Hypertension is a deadly disease that kills thousands and thousands of Americans each year, and while living with high blood pressure won’t actually kill you, it can create massive problems that can quickly become deadly if left untreated. The fact that almost one third of the American adult population struggles maintaining healthy blood pressure should be a warning sign that could indicate that we are heading towards one of the most dangerous health epidemics of the twentieth first century.
Fortunately, healthcare workers, physicians, nurses and pharmacists are placing a huge emphasis in bringing attention to this problem and more and more people every day are becoming aware of the risks and conditions that could develop from living with hypertension. If you are trying to restore healthy blood pressure levels and are not sure on where to begin, this article lists 5 simple things that you can start doing today that will make a huge difference in the medium-to-long term for you and your blood pressure levels. If you think that you might be in danger, it is very important to see your physician, but if you want to start making a significant change today, you can start by following this advice.

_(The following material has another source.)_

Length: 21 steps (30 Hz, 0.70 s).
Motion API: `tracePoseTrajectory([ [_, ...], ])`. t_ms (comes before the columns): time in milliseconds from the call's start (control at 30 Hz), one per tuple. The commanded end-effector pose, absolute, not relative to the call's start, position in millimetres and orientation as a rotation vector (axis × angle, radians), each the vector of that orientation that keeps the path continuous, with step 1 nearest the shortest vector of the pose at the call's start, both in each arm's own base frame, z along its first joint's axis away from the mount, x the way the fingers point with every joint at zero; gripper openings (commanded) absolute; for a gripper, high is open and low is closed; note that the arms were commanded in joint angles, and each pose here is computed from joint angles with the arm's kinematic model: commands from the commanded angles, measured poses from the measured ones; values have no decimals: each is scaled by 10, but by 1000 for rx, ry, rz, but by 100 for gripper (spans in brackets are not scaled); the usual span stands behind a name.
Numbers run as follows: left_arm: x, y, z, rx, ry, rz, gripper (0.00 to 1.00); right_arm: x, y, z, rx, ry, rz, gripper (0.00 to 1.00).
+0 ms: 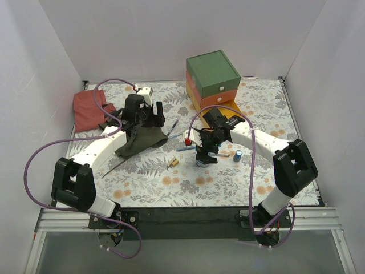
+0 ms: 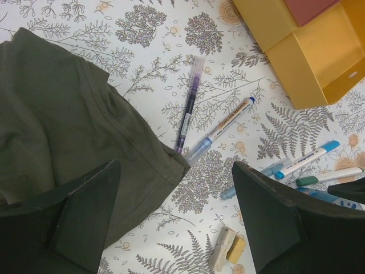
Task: Sort the stationery into containers
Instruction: Pick up the stationery from the center of the board.
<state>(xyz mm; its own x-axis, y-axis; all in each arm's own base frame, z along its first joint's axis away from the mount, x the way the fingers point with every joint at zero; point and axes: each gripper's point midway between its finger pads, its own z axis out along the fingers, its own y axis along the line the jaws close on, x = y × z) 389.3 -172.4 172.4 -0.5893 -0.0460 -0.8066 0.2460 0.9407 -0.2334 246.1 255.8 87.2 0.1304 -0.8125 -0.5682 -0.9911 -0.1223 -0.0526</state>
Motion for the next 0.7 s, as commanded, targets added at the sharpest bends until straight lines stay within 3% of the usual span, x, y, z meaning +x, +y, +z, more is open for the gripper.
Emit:
tracePoseTrajectory([
  [0,3957,-1689,1755,138,2144,-382,80,2441,2586,863,-2005,1711,580,98],
  [267,3983,-1692,1759,136,2141,-382,80,2423,2553,730,-2023,1749,580,97],
  [333,3986,-1701,1763,137,2139,-383,80,2423,2575,723,-2018,1754,591,93],
  [367,3986,-1701,1763,137,2139,-383,80,2425,2581,713,-2016,1759,595,90],
  [567,3990,-1696,1765,141,2137,-382,80,2475,2605,783,-2002,1752,583,50],
  [667,3988,-1683,1755,144,2135,-377,80,2541,2595,928,-1990,1734,537,39],
])
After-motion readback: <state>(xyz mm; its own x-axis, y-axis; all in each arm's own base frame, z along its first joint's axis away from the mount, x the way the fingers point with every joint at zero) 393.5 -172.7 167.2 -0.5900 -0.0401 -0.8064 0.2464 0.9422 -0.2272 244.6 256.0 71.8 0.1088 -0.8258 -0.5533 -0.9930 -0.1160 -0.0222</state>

Exercise to Lower Blood Pressure
Exercise is without a doubt one of the most important things that you can do not only for your heart but for your whole body. Cardiovascular exercise like running, jogging, cycling, rowing, etc. keeps your heart strong, active and ready to handle the workload needed to deliver blood to your whole body while maintaining blood pressure levels low. The association is easy to make after all, if you work out on a regular basis you will strengthen your heart, and a healthy heart will pump more blood with less effort. This will also reduce the stress on your arteries and your organs, effectively reducing your blood pressure levels. Generally speaking, doctors recommend anywhere from 30 minutes to an hour of medium intensity cardiovascular exercise 5 days a week. If you are not sure where to start, check with your local trainer for a program that will suit you.
A Healthy Diet to Lower Blood Pressure
This one is also a no-brainer. A diet rich in fiber and healthy compounds can reduce the workload and stress that your organs receive on a daily basis. A healthy diet will also help keep your weight down, thus effectively reducing the amount of work that your heart needs to put in in order to supply enough blood to your bones, muscles and organs. If you want to greatly reduce your risk of developing hypertension, it might be a good idea to lower the amount of sodium that you eat on a regular basis, as sodium has been shown to lead to fluid retention which in turn leads to high blood pressure.
Natural Supplements to Lower Blood Pressure
Natural supplements can be a fantastic way to complement your diet as it can provide you with the compounds, minerals, vitamins and nutrients needed to maintain healthy blood pressure. Consider a blood pressure supplement like PD120 as it has been developed by an expert in the medical field with over 30 years of experience and it contains a large number of essential compounds and vitamins and helps maintain healthy blood pressure levels. Besides, not having to deal with the nasty side effects of prescription medication will always be an advantage in our eyes.
Get Rid of Stress to Lower Blood Pressure
Being in a stressful environment for prolonged periods of time can quickly increase your blood pressure levels as stress causes your breathing to become faster, thus accelerating the rate at which your heart beats. If you work in a high-stress environment, consider taking a breather every now and then. Consider taking up meditation or yoga in order to help you deal with this stress in a more efficient manner. Finally, if you are unable to deal with these stressful situations, it might be a good idea to speak with a healthcare professional that can help you find a better way to deal with stress and stressful situations in order to reduce the strain on your body.
Quit Smoking and Drinking to Lower Blood Pressure
These two vices can be extremely appealing to young people and it is pretty safe to say that everyone at one point in their life had at least one drink or one cigarette. While there is nothing wrong with having a glass of wine or a beer every now and then, the prolonged use of alcohol and tobacco-products can quickly become one of the main risk factors when it comes to hypertension. Consider quitting smoking entirely and limiting yourself to one or two drinks per week if you want to maintain healthy blood pressure.